## REQUIRED WORK
Only the lines from the start of the data to the line containing "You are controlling", both included, should be output, exactly and without pictures.

## RAW DATA
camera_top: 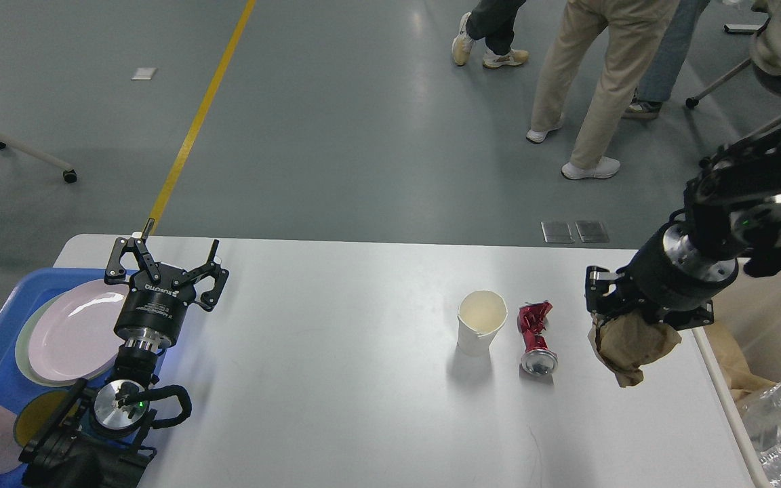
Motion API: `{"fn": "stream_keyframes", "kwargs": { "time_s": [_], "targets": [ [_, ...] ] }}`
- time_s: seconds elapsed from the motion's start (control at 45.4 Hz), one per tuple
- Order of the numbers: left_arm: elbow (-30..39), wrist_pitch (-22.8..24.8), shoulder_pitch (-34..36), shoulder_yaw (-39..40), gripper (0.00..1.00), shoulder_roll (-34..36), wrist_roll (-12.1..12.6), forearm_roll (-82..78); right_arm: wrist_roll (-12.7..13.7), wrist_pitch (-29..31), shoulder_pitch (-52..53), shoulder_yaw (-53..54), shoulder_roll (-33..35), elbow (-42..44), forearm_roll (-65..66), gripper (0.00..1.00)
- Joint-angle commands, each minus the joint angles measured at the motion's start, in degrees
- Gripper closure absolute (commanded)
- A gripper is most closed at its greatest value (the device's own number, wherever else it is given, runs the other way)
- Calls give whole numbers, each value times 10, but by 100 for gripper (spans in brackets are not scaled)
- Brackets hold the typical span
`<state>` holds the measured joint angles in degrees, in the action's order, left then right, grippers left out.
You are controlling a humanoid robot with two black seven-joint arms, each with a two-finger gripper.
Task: Tidy desktop
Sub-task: 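Carry the brown paper into the white bin and release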
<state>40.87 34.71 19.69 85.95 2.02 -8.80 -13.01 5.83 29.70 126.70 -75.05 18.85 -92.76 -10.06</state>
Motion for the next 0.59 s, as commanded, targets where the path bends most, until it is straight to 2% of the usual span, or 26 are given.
{"fn": "stream_keyframes", "kwargs": {
  "time_s": [0.0,0.242,0.396,0.529,0.573],
  "targets": [
    [0,0,0,0,3,0,-1,0,-57,29,78,-51,0,-44,0,100],
    [0,0,0,0,3,0,0,0,-55,26,81,-68,11,-45,3,100],
    [0,0,0,0,3,0,0,0,-55,16,65,-133,31,-15,2,100],
    [0,0,-1,0,3,0,0,0,-54,16,15,-165,116,65,7,100],
    [0,0,-1,0,3,0,-1,0,-54,16,-25,-166,174,130,23,100]
  ]
}}
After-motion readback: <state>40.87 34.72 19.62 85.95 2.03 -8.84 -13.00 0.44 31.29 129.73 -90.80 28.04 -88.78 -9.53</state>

## PROBLEM SOLUTION
camera_top: 
Motion API: `{"fn": "stream_keyframes", "kwargs": { "time_s": [_], "targets": [ [_, ...] ] }}`
- time_s: seconds elapsed from the motion's start (control at 45.4 Hz), one per tuple
- Order of the numbers: left_arm: elbow (-30..39), wrist_pitch (-22.8..24.8), shoulder_pitch (-34..36), shoulder_yaw (-39..40), gripper (0.00..1.00), shoulder_roll (-34..36), wrist_roll (-12.1..12.6), forearm_roll (-82..78); right_arm: wrist_roll (-12.7..13.7), wrist_pitch (-29..31), shoulder_pitch (-52..53), shoulder_yaw (-53..54), shoulder_roll (-33..35), elbow (-42..44), forearm_roll (-65..66), gripper (0.00..1.00)
- Joint-angle commands, each minus the joint angles measured at the motion's start, in degrees
- Gripper closure absolute (commanded)
- A gripper is most closed at its greatest value (the device's own number, wherever else it is given, runs the other way)
- Calls give whole numbers, each value times 10, but by 100 for gripper (spans in brackets are not scaled)
- Brackets hold the typical span
`<state>` holds the measured joint angles in degrees, in the action's order, left then right, grippers left out.
You are controlling a humanoid robot with two black seven-joint arms, each with a two-finger gripper.

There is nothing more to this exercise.